By Holly Wells
Arizona Daily Wildcat
Friday, December 2, 2005
Campus cops seek community input
The University of Arizona Police Department is seeking reaccredidation, and community members will have the chance to give their input about the department at a public hearing Monday.
UAPD plans to hold the hearing at 7 p.m. in Room 205 of the "Swede" Johnson building. It is a mandatory step the department must take to be reaccredited by the Commission on Accreditation for Law Enforcement Agencies.
UAPD will also be accepting phone calls and written comments from anyone who wants to voice their thoughts about the department.
"They can speak for or against us," said UAPD Cmdr. Kevin Haywood. "We encourage any information that is relevant to us in this process."
Accreditation by CALEA, which is made up of both civilian and law enforcement communities, is voluntary.
Sgt. Eugene Mejia, UAPD spokesman, said CALEA establishes consistent standards for member agencies and that gaining accreditation is a highly recognized achievement in law enforcement.
"It recognizes us as an agency in compliance with federal and international standards," Mejia said. "It's important for the community we serve to know we are competent and continue to comply with standards."
CALEA will examine UAPD policies and procedures, management, operations and support services.
In order to gain reaccredidation, UAPD must fulfill, to varying degrees, a list of 443 different standards.
The standards establish guidelines for creating written policies to address a wide array of issues affecting agencies, such as requiring a code of ethics, a clear statement of objectives and goals, arrest procedures and minimum equipment standards.
"Each standard gets the same amount of attention," Haywood said. "It runs a wide gamut, it could be on how we issue traffic citations or our policy for the use of deadly force."
The assessor team will review written materials, UAPD policy, interview department members and visit other places around the UA where compliance with CALEA standards can be assessed, Haywood said.
Haywood has served as a CALEA assessor, assessing other agencies, for the past five years. He said agencies are not told how to specifically meet the standards and said there are several ways in which standards can be met.
"The main thing is to go in with an open mind and look at the standards and what the agency has done to meet them," Haywood said. "Then we verify that they have met them."
The UAPD first attained accreditation in March 1993 and was the third law enforcement agency in the state to become accredited. It was also the fifth university police department in the nation and the first in Arizona to gain accreditation.
CALEA member agencies must apply for reaccredidation every three years. The three-member team of assessors from the commission will be on campus from tomorrow to Wednesday, Haywood said.

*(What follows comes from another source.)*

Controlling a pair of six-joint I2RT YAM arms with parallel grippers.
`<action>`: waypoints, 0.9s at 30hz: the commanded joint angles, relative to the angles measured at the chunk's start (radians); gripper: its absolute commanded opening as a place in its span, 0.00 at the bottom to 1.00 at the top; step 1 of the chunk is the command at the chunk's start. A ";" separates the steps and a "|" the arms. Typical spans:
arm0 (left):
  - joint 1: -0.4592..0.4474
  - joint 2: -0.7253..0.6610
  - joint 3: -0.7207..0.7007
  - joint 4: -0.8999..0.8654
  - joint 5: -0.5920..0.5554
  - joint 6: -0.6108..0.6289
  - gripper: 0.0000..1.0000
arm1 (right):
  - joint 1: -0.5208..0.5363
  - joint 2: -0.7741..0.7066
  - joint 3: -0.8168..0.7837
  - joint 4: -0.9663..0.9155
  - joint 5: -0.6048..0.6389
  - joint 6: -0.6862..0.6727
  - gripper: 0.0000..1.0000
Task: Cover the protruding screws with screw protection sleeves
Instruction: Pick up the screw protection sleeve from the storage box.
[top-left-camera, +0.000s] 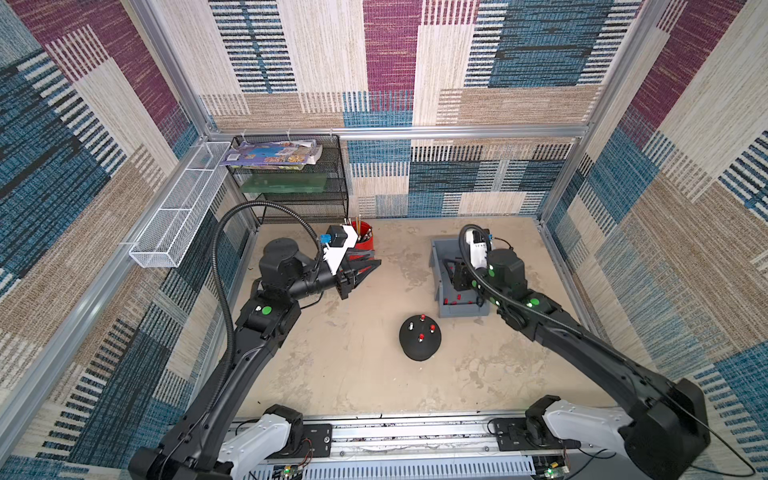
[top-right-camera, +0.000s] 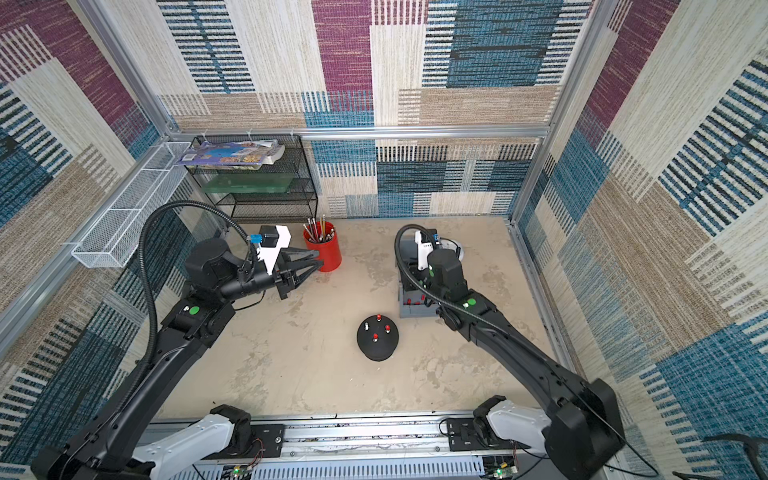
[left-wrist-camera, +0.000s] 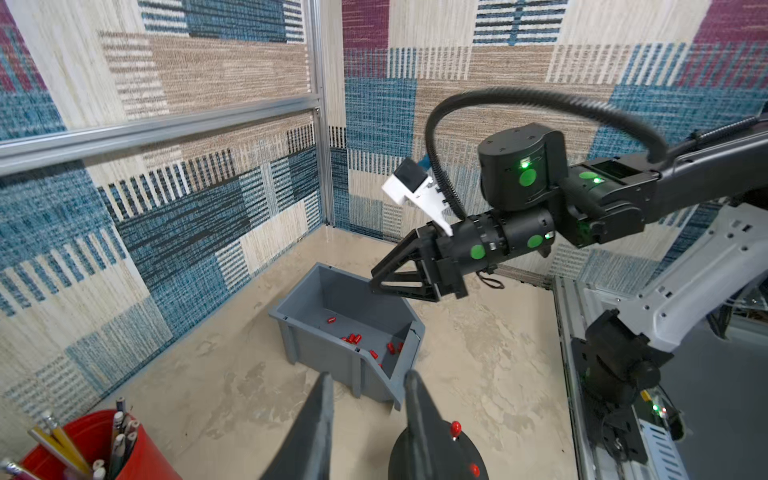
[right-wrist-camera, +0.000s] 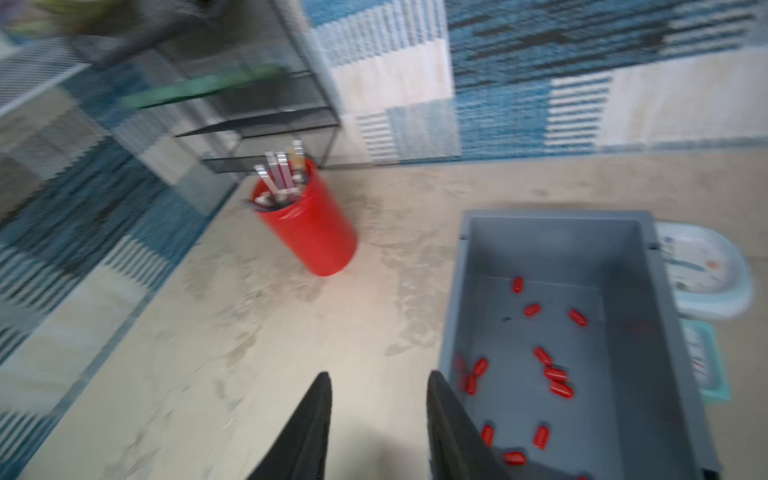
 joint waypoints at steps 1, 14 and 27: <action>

A report will then be compiled and given to the commission for review. UAPD will present at a hearing in July and will not know until after the hearing if they have been reaccredited, he said.
People who cannot attend the hearing can call 626-9456 on Monday between 1 p.m. and 5 p.m. Members of the assessment team will be available to receive comments. Written comments can be mailed to the Commission on Accreditation for Law Enforcement, Inc., 10306 Eaton Place, Suite 320, Fairfax, VA 22030-2201.